LES MISÉRABLES
En 1818, un paysan, Jean Valjean parvient à s’évader du bagne de Toulon après vingt ans de travaux forcés (après avoir été injustement condamné). Jean Valjean revient en France où il aspire enfin à la tranquillité et au bonheur. Son destin bascule avec la rencontre de l’évêque de Digne, Mgr Myriel.
Critique du film
Il y aurait une cinquantaine d’adaptations cinématographiques des « Misérables », un des romans emblématiques de l’œuvre de Victor Hugo. Celle réalisée par Jean-Paul Le Chanois et sortie en 1958, serait la dixième chronologiquement parlant. Cinéaste populaire parfois décrié, Le Chanois adapta l’oeuvre culte avec l’écrivain René Barjavel pour une version qui fut, en son temps, l’une des productions françaises (plus précisément, franco-italo-est allemande) les plus coûteuses.

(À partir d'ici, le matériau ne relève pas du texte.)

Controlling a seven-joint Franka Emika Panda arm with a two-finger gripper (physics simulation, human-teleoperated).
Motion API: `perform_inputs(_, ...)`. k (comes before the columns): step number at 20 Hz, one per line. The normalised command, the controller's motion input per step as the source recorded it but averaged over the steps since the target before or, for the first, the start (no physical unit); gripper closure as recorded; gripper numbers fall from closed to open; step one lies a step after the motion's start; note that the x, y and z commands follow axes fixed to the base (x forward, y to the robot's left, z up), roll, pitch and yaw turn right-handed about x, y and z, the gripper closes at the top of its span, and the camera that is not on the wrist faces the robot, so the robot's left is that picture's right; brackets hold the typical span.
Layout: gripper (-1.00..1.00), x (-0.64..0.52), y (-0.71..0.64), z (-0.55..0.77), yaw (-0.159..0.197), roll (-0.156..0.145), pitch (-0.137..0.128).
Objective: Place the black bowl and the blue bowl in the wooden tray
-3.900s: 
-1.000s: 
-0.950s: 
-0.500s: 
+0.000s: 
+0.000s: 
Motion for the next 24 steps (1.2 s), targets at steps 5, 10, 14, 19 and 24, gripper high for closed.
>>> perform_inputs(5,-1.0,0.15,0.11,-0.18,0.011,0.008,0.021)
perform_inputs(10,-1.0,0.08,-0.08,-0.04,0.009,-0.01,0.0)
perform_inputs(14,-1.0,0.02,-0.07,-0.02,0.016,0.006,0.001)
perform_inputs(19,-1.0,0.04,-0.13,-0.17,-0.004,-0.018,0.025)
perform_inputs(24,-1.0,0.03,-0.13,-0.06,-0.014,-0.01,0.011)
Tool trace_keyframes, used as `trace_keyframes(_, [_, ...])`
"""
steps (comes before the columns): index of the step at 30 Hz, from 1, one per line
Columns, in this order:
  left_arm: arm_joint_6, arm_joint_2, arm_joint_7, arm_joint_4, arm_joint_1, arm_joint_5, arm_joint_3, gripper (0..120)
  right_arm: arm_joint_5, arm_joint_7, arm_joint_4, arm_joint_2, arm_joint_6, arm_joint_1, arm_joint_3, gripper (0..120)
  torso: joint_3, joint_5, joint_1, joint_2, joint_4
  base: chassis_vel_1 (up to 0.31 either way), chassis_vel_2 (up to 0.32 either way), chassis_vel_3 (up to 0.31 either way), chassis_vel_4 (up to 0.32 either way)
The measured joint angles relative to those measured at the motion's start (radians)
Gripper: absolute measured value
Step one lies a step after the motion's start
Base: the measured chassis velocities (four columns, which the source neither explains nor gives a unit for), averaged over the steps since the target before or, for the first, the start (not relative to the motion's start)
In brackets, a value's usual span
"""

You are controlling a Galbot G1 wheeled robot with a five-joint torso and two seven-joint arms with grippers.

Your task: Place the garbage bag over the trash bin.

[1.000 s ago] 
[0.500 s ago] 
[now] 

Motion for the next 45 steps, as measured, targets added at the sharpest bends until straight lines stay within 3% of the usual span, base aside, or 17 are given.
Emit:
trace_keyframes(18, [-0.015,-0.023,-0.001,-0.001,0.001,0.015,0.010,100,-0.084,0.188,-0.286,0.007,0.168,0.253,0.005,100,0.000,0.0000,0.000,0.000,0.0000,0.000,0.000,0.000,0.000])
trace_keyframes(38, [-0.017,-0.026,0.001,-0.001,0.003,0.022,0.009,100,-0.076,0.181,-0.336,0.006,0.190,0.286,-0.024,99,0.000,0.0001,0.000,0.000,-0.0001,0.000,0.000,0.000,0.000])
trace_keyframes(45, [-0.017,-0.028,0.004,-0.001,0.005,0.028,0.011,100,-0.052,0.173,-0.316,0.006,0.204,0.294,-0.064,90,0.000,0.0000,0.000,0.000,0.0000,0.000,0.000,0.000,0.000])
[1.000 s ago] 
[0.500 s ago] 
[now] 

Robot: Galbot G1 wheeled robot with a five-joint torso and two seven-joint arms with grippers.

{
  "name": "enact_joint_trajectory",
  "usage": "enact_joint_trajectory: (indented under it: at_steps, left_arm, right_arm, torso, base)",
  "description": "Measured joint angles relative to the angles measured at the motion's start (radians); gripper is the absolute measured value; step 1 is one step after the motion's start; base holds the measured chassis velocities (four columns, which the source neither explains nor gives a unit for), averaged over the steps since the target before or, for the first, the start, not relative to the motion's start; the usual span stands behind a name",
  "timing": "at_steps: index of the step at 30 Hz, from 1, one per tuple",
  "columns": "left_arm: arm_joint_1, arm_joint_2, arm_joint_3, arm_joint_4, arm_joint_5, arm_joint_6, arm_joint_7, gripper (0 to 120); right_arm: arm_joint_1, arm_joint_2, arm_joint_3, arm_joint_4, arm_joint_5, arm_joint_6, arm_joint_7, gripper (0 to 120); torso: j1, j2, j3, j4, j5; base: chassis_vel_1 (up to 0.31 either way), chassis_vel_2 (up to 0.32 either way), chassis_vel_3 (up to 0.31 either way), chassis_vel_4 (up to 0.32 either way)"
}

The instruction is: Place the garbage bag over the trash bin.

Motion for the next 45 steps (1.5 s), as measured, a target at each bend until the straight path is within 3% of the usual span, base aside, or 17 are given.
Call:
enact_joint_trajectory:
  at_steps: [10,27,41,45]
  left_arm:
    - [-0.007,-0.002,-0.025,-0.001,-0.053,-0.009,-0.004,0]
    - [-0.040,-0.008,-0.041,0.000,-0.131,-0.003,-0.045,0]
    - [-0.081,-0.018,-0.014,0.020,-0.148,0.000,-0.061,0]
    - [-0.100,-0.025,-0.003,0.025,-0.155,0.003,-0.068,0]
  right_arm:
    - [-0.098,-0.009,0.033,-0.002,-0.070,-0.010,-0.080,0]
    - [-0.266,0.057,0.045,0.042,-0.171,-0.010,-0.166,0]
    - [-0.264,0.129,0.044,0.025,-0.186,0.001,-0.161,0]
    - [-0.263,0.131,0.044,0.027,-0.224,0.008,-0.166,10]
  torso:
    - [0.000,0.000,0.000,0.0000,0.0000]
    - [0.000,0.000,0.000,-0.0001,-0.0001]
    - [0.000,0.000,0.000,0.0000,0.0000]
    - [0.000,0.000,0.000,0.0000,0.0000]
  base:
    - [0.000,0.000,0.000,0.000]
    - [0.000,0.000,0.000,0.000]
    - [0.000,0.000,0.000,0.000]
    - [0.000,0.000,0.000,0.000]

La richesse de l’œuvre de Victor Hugo autorise une grande liberté narrative et permet à ces nombreuses adaptations, issues de pays très variés (France, Italie, Japon, Grande Bretagne, etc…), d’être très différentes par leur ton et leur style. Jean-Paul Le Chanois et René Barjavel souhaitaient par-dessus tout se montrer fidèles à l’esprit du roman et de son auteur, perpétrant sa fibre humaniste, qui faisait se rencontrer destins individuels et grande histoire. Les Misérables relate donc à la fois le cheminement exceptionnel d’un homme nommé Jean Valjean, ancien forçat en quête d’une dignité et d’une honnêteté que sa condition misérable lui refusait, mais également l’insurrection républicaine de 1832, à Paris.
Tourné en Technicolor, ce qui contribue à la grande réussite plastique de cette adaptation, Les Misérables bénéficie également de l’utilisation du Technirama, alternative au Cinémascope qui offrait une meilleure netteté d’image et une plus grande profondeur de champ. Cet aspect formel très abouti constitue un écrin de choix pour un film à l’écriture fine et à l’interprétation de premier ordre. Jean Gabin, en Jean Valjean, livrait une prestation sobre, puissante et très fidèle à l’idée qu’on peut se faire de ce personnage hors du commun. En époux Thénardier, Bourvil se montrait cauteleux, roué, à mille lieux de ses rôles sympathiques habituels. Ce changement de registre prouvait quel grand acteur il pouvait être. En inspecteur Javert, le policier inflexible et froid qui poursuit Jean Valjean, Bernard Blier déployait une palette de jeu fine et nuancée. Autour de ces trois grands comédiens au sommet de leur art, Danielle Delorme et Silvia Monfort s’avéraient émouvantes dans des rôles très différents, la première en Cosette devenue jeune femme et la seconde en Eponine, fille des époux Thénardier, aussi touchante que ses parents sont repoussants. Serge Reggiani et Giani Esposito apparaissent également dans des rôles importants.
Les qualités de l’œuvre d’origine sont bien présentes, auxquelles s’ajoutent tous ces atouts cinématographiques : esthétique du film, distribution exceptionnelle, reconstitution réussie et un souffle certain. Les scènes marquantes parsèment Les Misérables : le passage chez Monseigneur Myriel – Fernand Ledoux -, le traquenard dans lequel tombe Jean Valjean, fomenté par les Thénardier, les barricades parisiennes avec la mort de Gavroche – Jimmy Urbain -, la scène du tribunal où il s’agit de disculper un innocent…
Le réalisateur considérait le film comme l’achèvement de sa carrière et le qualifiait d’œuvre sur la générosité humaine. Le lyrisme du roman est présent, la noblesse des sentiments également. Cette version rencontra un grand succès populaire avec 8 millions d’entrées en France et reste très certainement une des adaptations les plus réussies et fidèles de ce roman que tout le monde ou presque connaît, sans forcément l’avoir lu.